A Stormy Spanish Summer(42)
Vidal closed his eyes. Why was he doing this? What was he hoping for? To force her to say she loved him in the same way that he had been forced to accept his misjudgement of her? Was that really the kind of man he was? A man whose pride demanded that she love him simply because he loved her? There was a sour taste in Vidal’s mouth, a heavy weight on his heart. Hadn’t he already damaged her enough?
Fliss heard Vidal exhale. Not in a sigh of regret, of course. That was impossible. She didn’t trust herself to turn round and look at him when she felt him move away from her to leave the bed. She didn’t watch him either as he dressed and thankfully, finally, left the room.
Her earlier euphoria had left her now. She felt drained and empty, hollowed out emotionally apart from the forlorn ache deep inside her heart. What she wanted more than anything else was to be held in Vidal’s arms, to know that what they had shared was special. Was she really so much of a fool? Was that really what she had expected? That like in some fairy story her kiss would instantly transform everything and cause Vidal to fall passionately in love with her?
Passionately in love with her? That wasn’t what she wanted at all. Was it?
Wasn’t there hidden away inside her the kernel of her sixteen-year-old self, with all the dreams and romantic illusions—delusions—she had then possessed? And wasn’t the truth that the intimacy they had shared had left her in great danger of that kernel splitting open, so that the seed inside it could grow into new life?
Fliss buried her face in her hands, her whole body shaking as she tried to tell herself that it was all right; she was safe and she did not love Vidal.
In his own room Vidal stood motionless and silent. He should really take a shower, but Felicity’s scent still clung to his skin, and since that was all he would ever know of her now, apart from what was captured within his memory and his senses, he might as well indulge himself and cling to it for as long as he could. Like an adolescent overwhelmed by his first real love.
Or a man knowing his only love.
He couldn’t hide from the truth any longer. He had never stopped loving Felicity.
This was the place to which his jealousy and passion had brought him. This barren place of self-loathing and regret—a true desert of the heart in which he would be for ever tormented by the mirage of what might have been. It gave him no comfort or satisfaction to know that Fliss had wanted him, or that her desire—the desire he had aroused in her—had ultimately overtaken whatever ideas of retribution and punishment she might claim, had kept her in his arms. He knew enough about the power of true desire to recognise it—in himself and in her. He could, had he had the stomach for it, have forced her to admit her desire for him—but what satisfaction would that have given him?
He had done her a terrible wrong in misjudging her, and there were no excuses he could plead in mitigation of that wrong, no way back to change it. He would have to live with that for the rest of his life. A second intolerable burden to add to the one he already carried, had carried for the past seven years. The burden of loving her without reason or logic and so completely that there could never ever be room in his life for another woman. There. He had admitted it now. He had loved her then and he still loved her now—had never stopped loving her, in fact, and never would.

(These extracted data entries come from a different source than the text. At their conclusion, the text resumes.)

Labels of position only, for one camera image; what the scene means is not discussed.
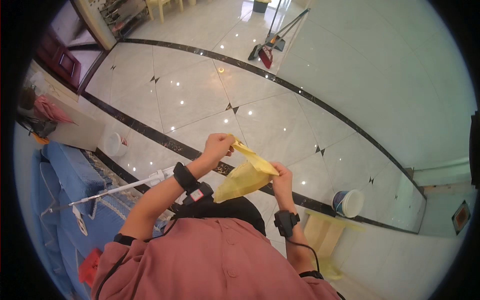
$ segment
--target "bucket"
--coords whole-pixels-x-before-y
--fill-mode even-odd
[[[332,199],[332,208],[341,216],[353,218],[360,213],[364,200],[363,194],[357,190],[340,191]]]
[[[268,2],[253,1],[253,11],[264,13],[267,10]]]
[[[114,132],[104,140],[103,148],[108,156],[122,156],[128,149],[127,140]]]

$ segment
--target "yellow plastic bag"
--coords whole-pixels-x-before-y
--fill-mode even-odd
[[[241,197],[263,187],[278,176],[277,170],[254,151],[245,146],[237,137],[233,148],[242,153],[246,162],[233,169],[215,191],[215,202]]]

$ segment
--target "pink shirt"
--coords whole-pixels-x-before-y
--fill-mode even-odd
[[[127,251],[100,299],[340,299],[328,282],[300,278],[266,237],[235,218],[182,218],[148,243],[106,244],[92,298]]]

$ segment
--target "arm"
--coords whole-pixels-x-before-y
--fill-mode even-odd
[[[198,180],[213,170],[224,156],[231,156],[235,141],[232,135],[213,133],[208,136],[204,153],[187,165]],[[184,192],[175,178],[170,177],[149,189],[128,214],[119,233],[139,240],[152,237],[156,219]]]
[[[278,171],[280,176],[273,179],[273,191],[280,210],[288,210],[297,214],[297,209],[293,203],[292,198],[292,172],[281,165],[280,163],[272,163],[272,166]],[[303,234],[300,224],[297,223],[293,227],[293,236],[289,238],[290,241],[308,245],[307,239]],[[306,247],[296,246],[285,241],[287,248],[287,260],[293,266],[298,274],[316,270],[312,266],[312,251]]]

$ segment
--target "blue sofa cover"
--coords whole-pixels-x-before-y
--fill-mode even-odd
[[[36,237],[45,245],[44,267],[67,299],[90,299],[90,288],[78,279],[78,266],[94,249],[104,246],[118,233],[135,198],[115,193],[77,205],[87,228],[79,229],[71,208],[50,213],[49,208],[66,205],[117,188],[95,162],[91,153],[50,142],[36,151],[32,163],[31,205],[36,219]],[[153,236],[162,234],[166,221],[158,220]]]

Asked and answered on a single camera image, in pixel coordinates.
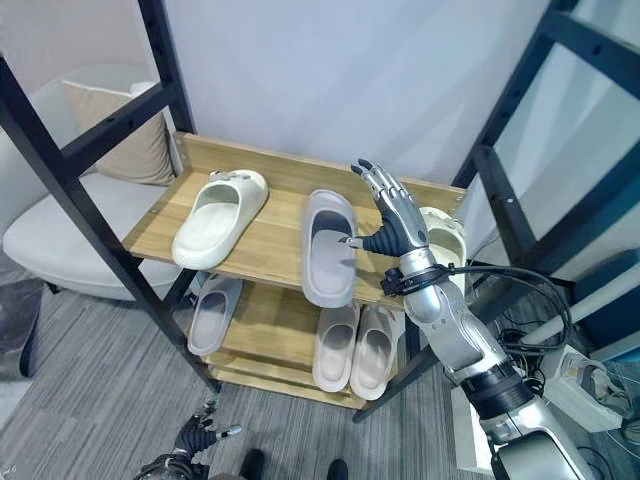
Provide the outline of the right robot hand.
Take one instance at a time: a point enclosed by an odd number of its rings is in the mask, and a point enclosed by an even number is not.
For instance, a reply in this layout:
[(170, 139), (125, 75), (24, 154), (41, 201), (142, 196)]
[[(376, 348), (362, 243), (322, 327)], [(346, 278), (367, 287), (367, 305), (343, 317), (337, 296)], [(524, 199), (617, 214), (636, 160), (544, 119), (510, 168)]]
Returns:
[(351, 171), (367, 185), (382, 224), (372, 235), (343, 237), (339, 243), (396, 258), (429, 245), (427, 227), (417, 202), (394, 175), (364, 159), (352, 164)]

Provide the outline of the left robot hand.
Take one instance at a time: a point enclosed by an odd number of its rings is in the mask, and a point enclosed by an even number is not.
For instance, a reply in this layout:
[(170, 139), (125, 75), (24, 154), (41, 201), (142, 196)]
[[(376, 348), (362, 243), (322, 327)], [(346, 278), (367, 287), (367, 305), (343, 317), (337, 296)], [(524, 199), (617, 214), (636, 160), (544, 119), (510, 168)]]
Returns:
[(212, 445), (238, 435), (241, 425), (231, 425), (212, 430), (212, 416), (217, 411), (216, 399), (205, 400), (196, 412), (185, 422), (176, 436), (172, 453), (192, 459), (195, 454)]

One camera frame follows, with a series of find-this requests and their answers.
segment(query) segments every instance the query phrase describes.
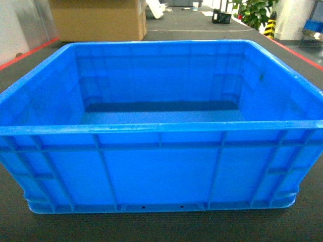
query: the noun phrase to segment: blue bin
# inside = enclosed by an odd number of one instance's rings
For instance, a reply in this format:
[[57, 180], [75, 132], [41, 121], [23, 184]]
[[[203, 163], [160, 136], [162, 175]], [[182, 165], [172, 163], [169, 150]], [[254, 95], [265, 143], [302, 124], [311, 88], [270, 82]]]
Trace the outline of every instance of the blue bin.
[[323, 22], [308, 19], [304, 28], [313, 32], [323, 33]]
[[35, 213], [285, 208], [322, 119], [251, 41], [73, 43], [0, 94], [0, 161]]

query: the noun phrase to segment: crate bottom
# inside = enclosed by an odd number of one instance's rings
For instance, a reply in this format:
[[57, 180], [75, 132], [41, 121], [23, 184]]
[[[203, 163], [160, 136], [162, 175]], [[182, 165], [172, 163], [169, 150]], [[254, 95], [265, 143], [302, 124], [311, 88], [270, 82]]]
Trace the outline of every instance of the crate bottom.
[[81, 125], [244, 121], [238, 110], [186, 112], [86, 112]]
[[48, 204], [29, 203], [32, 212], [38, 214], [68, 214], [68, 213], [151, 213], [151, 212], [193, 212], [214, 210], [245, 210], [245, 209], [283, 209], [295, 203], [295, 197], [284, 198], [269, 204], [268, 201], [212, 202], [190, 204], [142, 204], [142, 205], [77, 205], [73, 210], [69, 205], [59, 205], [52, 209]]

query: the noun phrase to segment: potted plant
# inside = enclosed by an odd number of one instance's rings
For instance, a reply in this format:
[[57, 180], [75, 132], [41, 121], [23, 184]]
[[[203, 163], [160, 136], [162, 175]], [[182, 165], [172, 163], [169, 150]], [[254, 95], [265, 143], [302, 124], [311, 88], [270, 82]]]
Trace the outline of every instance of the potted plant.
[[243, 0], [240, 4], [241, 21], [246, 25], [259, 30], [260, 25], [266, 25], [269, 17], [267, 10], [271, 12], [271, 7], [279, 0]]

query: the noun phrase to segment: white object
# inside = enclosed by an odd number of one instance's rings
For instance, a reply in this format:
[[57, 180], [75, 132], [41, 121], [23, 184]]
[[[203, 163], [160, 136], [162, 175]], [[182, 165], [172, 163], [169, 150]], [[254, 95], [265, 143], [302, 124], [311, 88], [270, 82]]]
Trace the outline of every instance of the white object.
[[213, 16], [213, 12], [211, 12], [211, 11], [204, 11], [204, 12], [202, 12], [203, 14], [204, 14], [204, 16], [206, 16], [206, 17], [212, 17]]
[[166, 11], [166, 5], [165, 5], [165, 4], [161, 4], [161, 5], [160, 5], [160, 8], [161, 8], [161, 10], [162, 10], [163, 12], [165, 12], [165, 11]]
[[155, 19], [160, 19], [164, 15], [158, 0], [146, 0], [146, 3], [152, 11], [152, 14], [155, 17]]
[[197, 11], [198, 9], [198, 2], [193, 2], [193, 11]]

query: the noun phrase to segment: yellow and black bollard
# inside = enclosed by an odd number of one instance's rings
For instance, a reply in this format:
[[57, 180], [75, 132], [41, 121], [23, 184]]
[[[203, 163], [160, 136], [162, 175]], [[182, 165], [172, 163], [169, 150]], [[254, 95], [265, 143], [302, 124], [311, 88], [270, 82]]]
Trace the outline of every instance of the yellow and black bollard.
[[273, 12], [271, 17], [268, 20], [267, 27], [266, 27], [266, 29], [264, 30], [264, 33], [263, 33], [269, 39], [273, 39], [274, 36], [275, 36], [276, 17], [277, 17], [277, 13]]

It was the burden that Felicity herself carried, though, that weighed most heavily on his conscience and on his heart. Out of his pride and jealousy had come the belief that by guarding her innocence until she was mature enough to receive his courtship he could eventually win the heart of the girl with whom he had fallen in love. As that young man, that arrogant and selfish man, he had not been able to bear the thought of another man taking what he had wanted and denied himself. He had been furious with Felicity for choosing another man above him, and he had misjudged and punished her for that.
CHAPTER NINE
‘I SHALL leave you here to complete your examination of the house. My meeting with the water engineer should not take too long. As soon as it’s finished I shall come back for you, and then we can return to Granada.’
Fliss nodded her head. Her throat felt too raw with pent-up emotion as she stood with Vidal in the hallway to her father’s house. She had barely slept, and disturbingly her body, as though totally divorced from the reality of the situation between them, had reacted to his proximity in the car this morning as though they were real lovers, aching to be close to him. Several times she had felt herself being drawn to move nearer to him, her senses craving the intimacy of just being close.
Was it always like this after having sex? Was there always this need for continued closeness? This desire to touch and be touched? To be held and to know that that other person shared your thoughts and feelings? Somehow Fliss did not think so—which meant.